If you feel your financial wellbeing could use a boost, start here:
1. Set specific, realistic goals
Writing down a goal with an estimated date and expected cost dramatically increases your likelihood for success. It also allows you to clarify the things that are most important to you, providing the motivation you may need to save instead of spend. Here’s a goal planning worksheet you can use to get started.
2. Establish an emergency fund
Everyone needs a fund to help cover unexpected costs or losses (and in fact, building a reserve for a rainy day can be even more important than making extra debt repayments or contributions to investment accounts).
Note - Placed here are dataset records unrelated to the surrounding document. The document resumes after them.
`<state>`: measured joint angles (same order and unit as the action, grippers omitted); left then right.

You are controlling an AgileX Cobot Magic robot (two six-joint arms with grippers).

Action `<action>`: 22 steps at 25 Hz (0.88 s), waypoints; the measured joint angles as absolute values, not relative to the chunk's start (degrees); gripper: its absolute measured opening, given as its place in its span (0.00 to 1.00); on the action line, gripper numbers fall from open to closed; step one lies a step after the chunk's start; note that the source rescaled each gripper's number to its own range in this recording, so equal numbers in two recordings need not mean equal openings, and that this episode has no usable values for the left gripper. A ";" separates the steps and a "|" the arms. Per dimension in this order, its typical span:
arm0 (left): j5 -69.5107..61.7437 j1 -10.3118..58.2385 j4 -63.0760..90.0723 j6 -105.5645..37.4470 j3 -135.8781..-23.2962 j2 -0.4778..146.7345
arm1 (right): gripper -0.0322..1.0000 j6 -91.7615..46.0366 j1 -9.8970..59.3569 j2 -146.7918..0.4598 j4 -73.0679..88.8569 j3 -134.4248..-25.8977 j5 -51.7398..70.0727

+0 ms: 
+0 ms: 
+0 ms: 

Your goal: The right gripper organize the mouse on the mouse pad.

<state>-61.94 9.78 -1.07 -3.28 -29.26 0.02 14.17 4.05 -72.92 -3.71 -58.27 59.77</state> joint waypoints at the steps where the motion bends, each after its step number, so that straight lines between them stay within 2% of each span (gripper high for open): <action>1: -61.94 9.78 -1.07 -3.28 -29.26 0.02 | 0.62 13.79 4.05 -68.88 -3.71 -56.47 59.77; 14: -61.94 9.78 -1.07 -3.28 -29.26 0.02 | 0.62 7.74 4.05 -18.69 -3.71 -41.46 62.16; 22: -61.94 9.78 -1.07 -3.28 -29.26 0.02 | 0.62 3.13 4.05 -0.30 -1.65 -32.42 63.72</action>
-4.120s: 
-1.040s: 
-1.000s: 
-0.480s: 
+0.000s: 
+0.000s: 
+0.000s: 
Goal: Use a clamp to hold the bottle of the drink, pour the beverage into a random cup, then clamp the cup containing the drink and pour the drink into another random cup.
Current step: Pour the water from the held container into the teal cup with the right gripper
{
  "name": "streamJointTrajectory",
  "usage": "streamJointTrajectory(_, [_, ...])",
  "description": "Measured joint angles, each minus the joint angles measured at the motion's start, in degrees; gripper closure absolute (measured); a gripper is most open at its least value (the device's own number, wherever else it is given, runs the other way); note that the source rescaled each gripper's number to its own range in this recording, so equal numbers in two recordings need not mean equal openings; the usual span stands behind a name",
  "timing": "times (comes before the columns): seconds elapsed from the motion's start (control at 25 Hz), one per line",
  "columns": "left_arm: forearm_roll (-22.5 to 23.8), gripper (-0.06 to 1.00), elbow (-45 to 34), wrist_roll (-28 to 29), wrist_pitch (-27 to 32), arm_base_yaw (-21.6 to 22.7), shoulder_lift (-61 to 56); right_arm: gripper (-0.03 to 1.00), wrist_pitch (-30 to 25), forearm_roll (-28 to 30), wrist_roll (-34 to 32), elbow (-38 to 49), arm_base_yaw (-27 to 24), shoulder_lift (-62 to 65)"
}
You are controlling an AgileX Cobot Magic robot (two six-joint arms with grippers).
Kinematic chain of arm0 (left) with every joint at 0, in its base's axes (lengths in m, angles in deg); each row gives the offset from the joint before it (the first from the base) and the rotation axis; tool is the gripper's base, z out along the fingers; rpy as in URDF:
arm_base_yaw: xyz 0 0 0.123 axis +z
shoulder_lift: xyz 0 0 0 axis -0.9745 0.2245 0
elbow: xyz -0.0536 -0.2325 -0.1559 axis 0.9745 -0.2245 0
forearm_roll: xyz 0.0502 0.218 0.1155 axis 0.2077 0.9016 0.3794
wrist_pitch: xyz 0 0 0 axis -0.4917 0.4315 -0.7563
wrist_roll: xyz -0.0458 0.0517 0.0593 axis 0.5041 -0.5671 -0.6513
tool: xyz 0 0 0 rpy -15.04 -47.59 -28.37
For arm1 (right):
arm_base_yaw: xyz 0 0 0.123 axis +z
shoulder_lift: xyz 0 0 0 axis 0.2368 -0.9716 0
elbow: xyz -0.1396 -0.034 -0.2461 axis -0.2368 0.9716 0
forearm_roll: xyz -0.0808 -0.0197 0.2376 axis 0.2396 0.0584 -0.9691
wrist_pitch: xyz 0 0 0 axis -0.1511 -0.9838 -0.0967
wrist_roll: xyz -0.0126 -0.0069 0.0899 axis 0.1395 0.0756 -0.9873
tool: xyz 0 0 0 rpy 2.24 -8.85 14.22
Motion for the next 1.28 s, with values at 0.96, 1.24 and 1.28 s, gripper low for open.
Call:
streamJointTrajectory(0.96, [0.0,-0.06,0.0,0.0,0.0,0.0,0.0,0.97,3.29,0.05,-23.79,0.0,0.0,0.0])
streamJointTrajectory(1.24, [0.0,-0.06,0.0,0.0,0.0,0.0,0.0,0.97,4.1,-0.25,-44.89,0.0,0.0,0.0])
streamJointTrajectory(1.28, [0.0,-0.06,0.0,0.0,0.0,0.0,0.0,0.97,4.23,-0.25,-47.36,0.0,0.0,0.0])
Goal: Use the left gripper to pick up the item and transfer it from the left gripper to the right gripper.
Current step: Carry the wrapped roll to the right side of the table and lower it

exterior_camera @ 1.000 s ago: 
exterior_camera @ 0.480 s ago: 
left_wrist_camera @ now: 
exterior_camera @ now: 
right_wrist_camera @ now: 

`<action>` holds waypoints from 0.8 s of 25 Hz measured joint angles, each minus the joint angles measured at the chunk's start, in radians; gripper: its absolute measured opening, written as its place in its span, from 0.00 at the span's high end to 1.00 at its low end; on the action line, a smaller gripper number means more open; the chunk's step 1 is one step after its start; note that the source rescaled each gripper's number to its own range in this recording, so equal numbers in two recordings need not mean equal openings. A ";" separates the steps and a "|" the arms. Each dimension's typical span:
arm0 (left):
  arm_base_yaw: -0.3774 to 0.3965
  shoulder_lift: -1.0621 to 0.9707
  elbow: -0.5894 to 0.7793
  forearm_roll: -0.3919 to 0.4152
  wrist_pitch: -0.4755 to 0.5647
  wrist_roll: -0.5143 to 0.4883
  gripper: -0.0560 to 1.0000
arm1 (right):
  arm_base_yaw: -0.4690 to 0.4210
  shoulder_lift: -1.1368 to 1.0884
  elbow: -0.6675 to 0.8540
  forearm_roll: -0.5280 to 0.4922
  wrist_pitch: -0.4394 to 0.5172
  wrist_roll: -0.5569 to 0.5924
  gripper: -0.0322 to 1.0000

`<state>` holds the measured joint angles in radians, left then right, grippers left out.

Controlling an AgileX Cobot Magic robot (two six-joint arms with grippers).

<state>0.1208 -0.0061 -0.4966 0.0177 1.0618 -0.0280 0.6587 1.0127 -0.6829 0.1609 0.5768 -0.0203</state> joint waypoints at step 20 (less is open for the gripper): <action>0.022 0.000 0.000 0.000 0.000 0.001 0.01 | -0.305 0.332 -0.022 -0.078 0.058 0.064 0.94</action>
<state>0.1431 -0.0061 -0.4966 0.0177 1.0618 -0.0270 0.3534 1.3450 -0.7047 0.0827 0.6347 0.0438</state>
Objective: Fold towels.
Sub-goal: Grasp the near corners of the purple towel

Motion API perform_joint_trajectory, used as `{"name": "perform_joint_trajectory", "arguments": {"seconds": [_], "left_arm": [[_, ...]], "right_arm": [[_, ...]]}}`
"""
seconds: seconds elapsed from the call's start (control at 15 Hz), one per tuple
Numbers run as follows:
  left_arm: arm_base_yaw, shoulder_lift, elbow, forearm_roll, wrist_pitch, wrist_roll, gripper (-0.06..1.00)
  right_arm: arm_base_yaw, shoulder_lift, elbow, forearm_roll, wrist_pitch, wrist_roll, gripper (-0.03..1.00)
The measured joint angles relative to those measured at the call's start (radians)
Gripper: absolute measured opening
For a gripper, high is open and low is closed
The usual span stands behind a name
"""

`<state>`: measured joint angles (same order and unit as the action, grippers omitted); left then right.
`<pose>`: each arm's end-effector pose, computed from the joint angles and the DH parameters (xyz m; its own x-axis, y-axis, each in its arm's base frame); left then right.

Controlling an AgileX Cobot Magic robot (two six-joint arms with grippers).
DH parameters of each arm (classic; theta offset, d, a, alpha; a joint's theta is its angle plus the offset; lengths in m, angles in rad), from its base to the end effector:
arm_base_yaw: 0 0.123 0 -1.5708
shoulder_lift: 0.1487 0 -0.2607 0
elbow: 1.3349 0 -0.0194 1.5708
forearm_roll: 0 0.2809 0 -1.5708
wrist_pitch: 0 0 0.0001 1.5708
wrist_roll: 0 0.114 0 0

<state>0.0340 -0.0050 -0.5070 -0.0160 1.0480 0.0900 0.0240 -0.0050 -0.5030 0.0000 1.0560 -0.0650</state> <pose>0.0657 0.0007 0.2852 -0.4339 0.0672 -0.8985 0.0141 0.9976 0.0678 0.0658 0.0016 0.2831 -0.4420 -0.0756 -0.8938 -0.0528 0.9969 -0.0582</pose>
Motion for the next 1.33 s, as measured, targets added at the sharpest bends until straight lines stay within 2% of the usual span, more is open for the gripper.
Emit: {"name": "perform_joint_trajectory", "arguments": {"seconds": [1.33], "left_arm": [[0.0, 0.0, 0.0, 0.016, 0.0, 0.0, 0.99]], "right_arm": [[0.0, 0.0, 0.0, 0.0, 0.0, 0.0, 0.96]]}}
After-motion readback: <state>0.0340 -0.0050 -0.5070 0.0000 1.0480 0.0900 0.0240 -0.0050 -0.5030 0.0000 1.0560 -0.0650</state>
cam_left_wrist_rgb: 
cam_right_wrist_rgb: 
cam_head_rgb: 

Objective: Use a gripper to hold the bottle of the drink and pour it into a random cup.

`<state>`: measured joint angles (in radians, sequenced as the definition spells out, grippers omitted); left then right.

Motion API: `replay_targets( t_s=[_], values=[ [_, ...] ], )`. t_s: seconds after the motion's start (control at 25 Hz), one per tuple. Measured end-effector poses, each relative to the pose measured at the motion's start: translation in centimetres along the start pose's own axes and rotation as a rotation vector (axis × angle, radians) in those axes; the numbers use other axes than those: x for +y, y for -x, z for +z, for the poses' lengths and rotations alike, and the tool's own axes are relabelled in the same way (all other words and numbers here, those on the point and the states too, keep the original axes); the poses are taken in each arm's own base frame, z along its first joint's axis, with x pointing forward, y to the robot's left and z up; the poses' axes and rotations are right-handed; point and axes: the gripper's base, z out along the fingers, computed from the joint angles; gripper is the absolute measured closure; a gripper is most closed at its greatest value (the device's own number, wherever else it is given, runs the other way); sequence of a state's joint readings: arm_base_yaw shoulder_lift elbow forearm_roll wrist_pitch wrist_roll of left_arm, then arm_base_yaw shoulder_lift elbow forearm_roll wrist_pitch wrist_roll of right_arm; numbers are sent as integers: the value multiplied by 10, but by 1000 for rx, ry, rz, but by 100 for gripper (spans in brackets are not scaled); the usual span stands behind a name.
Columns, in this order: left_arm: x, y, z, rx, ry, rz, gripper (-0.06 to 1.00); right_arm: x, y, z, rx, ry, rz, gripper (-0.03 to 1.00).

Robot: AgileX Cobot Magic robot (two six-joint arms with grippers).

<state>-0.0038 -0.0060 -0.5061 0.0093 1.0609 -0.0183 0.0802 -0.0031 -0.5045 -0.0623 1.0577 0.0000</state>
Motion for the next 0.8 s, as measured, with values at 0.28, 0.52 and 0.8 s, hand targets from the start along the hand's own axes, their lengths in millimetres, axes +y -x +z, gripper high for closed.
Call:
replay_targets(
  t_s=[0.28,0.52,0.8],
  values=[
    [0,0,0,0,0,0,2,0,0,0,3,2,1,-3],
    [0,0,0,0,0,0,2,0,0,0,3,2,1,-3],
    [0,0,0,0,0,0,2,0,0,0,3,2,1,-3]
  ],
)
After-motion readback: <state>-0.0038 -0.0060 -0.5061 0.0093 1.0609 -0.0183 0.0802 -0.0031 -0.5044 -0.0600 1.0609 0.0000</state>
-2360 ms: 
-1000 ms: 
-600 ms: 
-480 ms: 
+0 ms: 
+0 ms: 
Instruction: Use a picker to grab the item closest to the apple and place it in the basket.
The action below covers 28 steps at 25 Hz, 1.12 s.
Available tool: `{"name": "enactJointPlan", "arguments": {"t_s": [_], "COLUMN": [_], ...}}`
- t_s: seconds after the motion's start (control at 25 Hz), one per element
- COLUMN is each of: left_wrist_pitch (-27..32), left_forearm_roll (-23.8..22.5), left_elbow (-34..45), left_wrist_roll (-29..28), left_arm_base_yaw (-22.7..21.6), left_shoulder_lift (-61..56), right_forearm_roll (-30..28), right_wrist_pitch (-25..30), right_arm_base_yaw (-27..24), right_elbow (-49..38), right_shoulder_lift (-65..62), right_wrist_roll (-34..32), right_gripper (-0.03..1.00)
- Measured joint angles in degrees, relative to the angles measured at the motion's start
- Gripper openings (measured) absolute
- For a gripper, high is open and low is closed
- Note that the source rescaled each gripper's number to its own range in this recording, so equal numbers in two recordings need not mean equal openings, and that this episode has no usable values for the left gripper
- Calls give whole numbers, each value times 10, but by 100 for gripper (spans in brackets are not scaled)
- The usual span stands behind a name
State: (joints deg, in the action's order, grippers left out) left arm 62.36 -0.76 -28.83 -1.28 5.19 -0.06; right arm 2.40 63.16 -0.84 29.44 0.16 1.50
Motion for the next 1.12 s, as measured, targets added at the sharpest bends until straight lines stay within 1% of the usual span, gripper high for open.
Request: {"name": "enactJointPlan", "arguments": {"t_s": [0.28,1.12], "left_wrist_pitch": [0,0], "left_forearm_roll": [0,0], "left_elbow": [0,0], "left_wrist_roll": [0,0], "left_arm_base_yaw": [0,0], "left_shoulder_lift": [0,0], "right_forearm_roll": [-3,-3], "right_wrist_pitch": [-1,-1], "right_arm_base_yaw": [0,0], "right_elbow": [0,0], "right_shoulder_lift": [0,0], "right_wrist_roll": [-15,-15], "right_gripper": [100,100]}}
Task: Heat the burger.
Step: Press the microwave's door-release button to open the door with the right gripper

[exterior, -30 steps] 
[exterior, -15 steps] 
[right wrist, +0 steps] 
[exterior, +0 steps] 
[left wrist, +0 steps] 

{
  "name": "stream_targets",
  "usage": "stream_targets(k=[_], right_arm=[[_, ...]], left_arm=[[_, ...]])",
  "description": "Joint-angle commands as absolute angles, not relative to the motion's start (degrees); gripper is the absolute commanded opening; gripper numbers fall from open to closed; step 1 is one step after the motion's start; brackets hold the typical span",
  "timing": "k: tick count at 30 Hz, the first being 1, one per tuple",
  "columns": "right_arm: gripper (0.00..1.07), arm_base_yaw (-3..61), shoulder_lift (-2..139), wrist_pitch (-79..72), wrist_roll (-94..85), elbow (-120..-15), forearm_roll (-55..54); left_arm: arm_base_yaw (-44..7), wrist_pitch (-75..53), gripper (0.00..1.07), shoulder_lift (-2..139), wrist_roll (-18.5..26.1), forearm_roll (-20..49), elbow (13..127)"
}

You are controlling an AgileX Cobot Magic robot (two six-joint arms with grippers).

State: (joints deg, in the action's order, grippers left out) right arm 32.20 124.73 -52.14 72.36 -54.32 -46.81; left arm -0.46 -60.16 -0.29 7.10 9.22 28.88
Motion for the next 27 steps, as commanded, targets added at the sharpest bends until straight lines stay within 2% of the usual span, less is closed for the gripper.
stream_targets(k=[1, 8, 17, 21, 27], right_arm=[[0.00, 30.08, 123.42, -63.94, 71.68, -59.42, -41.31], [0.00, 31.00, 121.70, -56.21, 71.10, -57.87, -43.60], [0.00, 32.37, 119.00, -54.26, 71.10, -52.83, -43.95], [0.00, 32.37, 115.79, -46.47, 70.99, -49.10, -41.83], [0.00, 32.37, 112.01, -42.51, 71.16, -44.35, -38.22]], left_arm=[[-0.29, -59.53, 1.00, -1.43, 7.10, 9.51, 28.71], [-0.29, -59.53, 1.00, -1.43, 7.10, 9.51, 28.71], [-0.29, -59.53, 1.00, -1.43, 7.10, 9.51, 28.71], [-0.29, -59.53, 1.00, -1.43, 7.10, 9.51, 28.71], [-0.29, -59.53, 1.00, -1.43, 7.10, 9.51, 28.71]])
An emergency fund should contain 3-12 months’ worth of expenses. Building yours from scratch? Consider allocating at least 10% of your monthly savings to creating a cash reserve. You can likely add to your savings at a lower rate if your job (and income) are secure and predictable.
3. Automate your finances
Finances have a way of getting increasingly complicated in all stages of life. Putting your savings, bills, and investments on autopilot can greatly simplify things. Automation helps you achieve specific goals by systematically creating positive long-term habits while helping to avoid the temptation to deviate from your plan.
4. Seek professional guidance
Research from Vanguard estimates that financial advisors can add roughly 3% in relative return for an individual investor. But don’t just hire someone for investments; choose an advisor that provides comprehensive financial planning so you can get your entire financial house in order by proactively assisting with tax projections, estate planning, insurance analysis, and more.
Working with an advisor also frees you up to do the things you love most in life, and alleviates the stress of managing financial matters on your own.
Next steps
If you want a full system for financial wellbeing, you can borrow my full process shared in my book “Making Money Simple.”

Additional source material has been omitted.